William Hardin Davis Fones (October 6, 1917 – December 23, 2010) was an American jurist who served on the state supreme court of Tennessee.

Fones was born in Friendship, Tennessee, and moved to Memphis with his family during the Depression. In Memphis he was educated at Messick High School and West Tennessee State Teachers College, which later became the University of Memphis. After college he studied law at the University of Tennessee, graduating before the United States entered World War II. Immediately after the attack on Pearl Harbor he enlisted in the U.S. Army, becoming a bomber pilot for the Fifth Army Air Force and flying 90 combat missions in the Pacific.

Upon returning to civilian life after World War II, Fones commenced the private practice of law in Memphis. He spent 25 years with the firm of Rosenfield, Borod, Fones, Bogatin & Kremer, leaving in 1971 to assume a circuit court judgeship.

In 1973, Fones was appointed an associate justice of the Tennessee Supreme Court by governor Winfield Dunn, a Republican. In 1974, after the Tennessee General Assembly repealed the law adopting the Modified Missouri Plan for appointment of state supreme court judges, a partisan election was held for all five seats on the court. Fones, who declared himself a political independent, stood for election and became the only incumbent among five candidates endorsed by the Democratic Party. The Democratic slate won the election and Fones was to remain on the court until his retirement in 1990, including service as chief justice.

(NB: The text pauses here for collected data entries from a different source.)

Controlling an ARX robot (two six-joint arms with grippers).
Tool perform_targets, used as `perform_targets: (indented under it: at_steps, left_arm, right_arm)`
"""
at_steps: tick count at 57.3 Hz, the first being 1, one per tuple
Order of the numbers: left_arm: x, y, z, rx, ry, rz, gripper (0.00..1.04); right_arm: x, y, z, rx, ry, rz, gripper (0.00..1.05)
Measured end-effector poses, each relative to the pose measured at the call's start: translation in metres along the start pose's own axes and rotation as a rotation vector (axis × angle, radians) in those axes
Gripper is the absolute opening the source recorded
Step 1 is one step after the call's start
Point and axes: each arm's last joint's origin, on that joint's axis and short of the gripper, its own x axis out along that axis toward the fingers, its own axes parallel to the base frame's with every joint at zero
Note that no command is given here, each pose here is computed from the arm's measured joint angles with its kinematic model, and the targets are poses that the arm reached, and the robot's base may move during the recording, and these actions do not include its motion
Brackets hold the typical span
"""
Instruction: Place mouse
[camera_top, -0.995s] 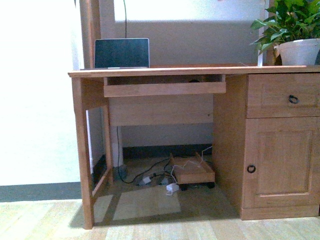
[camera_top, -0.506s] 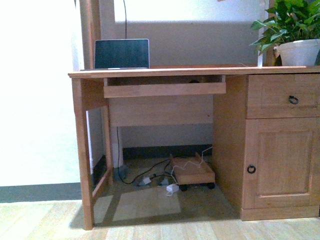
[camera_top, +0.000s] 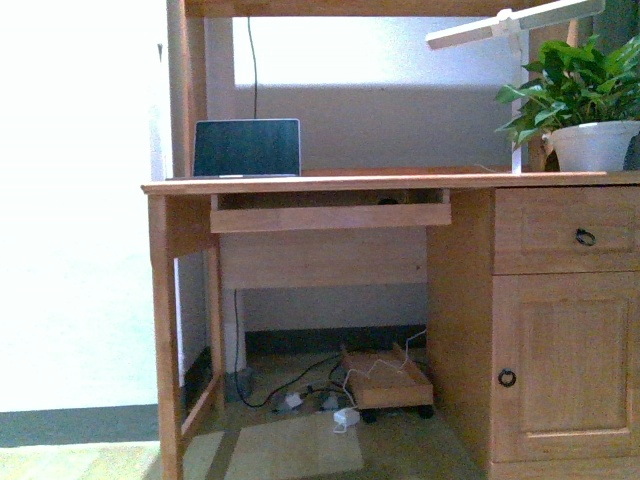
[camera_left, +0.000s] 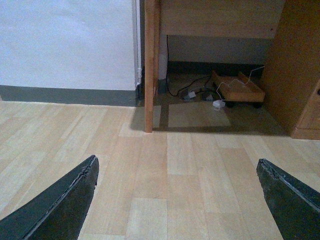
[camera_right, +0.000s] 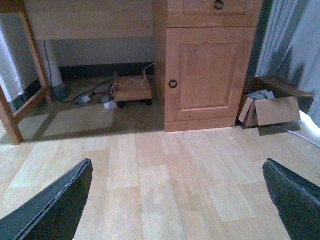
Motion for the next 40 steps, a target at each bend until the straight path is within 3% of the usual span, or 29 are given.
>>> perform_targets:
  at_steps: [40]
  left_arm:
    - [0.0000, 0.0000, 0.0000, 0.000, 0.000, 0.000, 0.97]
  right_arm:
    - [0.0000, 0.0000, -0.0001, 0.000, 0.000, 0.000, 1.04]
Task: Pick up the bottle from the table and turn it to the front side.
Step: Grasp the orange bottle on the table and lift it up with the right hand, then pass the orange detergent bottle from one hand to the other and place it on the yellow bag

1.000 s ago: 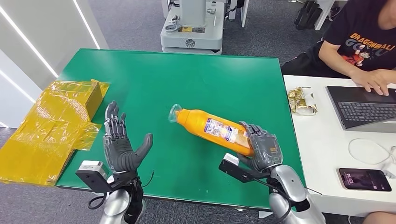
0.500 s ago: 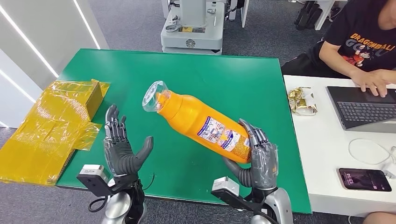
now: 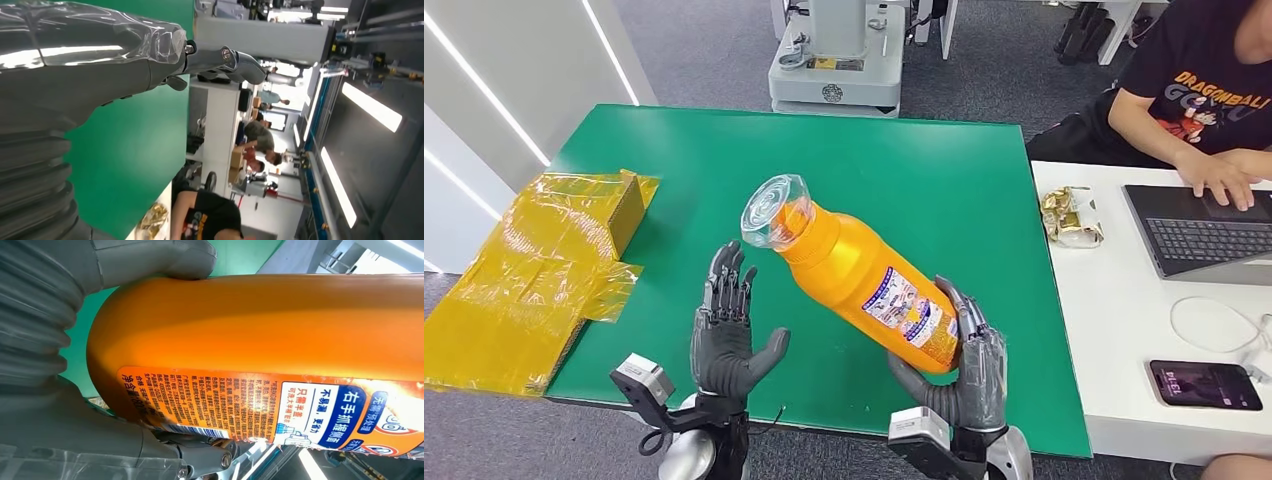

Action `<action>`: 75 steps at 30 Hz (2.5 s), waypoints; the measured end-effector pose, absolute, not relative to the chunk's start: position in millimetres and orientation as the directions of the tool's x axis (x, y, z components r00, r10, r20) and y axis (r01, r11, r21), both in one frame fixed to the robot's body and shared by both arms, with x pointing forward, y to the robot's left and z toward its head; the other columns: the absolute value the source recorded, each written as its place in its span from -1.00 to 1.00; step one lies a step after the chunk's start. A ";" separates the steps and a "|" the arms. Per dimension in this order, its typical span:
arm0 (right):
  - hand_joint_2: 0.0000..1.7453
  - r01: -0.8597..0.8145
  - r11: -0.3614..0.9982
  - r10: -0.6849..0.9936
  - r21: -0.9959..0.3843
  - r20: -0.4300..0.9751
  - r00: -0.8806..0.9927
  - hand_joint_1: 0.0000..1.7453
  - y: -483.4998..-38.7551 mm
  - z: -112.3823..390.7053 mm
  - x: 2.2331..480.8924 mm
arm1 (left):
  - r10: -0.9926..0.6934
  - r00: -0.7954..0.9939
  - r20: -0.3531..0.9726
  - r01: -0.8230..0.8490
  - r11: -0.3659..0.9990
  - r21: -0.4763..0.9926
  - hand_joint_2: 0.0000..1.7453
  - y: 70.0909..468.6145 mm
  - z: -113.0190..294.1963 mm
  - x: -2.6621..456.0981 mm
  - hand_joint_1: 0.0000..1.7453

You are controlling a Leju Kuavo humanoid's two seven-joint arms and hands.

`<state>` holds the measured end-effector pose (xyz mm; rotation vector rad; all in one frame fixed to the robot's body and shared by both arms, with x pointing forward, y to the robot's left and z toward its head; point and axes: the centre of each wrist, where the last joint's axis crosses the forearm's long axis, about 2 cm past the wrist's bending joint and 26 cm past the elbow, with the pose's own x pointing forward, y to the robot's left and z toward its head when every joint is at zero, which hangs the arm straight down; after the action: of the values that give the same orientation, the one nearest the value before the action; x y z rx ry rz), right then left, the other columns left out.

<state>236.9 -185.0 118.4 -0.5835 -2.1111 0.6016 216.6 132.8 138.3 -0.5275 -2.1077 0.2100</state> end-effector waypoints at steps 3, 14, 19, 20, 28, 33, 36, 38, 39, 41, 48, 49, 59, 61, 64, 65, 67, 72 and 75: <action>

Fones' tenure on the Tennessee Supreme Court is considered to have been a progressive period for the court. The court modernized Tennessee law, introducing new rules of evidence and new procedures for criminal and appellate courts, and it convinced the Tennessee General Assembly to establish a public defender system. Among its decisions were rulings that overturned statutes found to impose a gender bias, including a law requiring married women to take their husbands' surnames and provisions of workers' compensation statutes that directed that male surviving spouses be treated differently from female surviving spouses. Other noteworthy decisions expanded the right to sue for negligence, upheld a state open meetings law, threw out Tennessee's death penalty law due to a U.S. Supreme Court decision that had found mandatory death penalties to be unconstitutional, established that judges deciding child custody cases should consider the "best interest of the child," and upheld a ban on the practice of snake handling during religious services.

Fones was married for more than 50 years to the former Rebecca Barr, who died in 2000. They had two children.

Fones died in Memphis on December 23, 2010, following a long illness.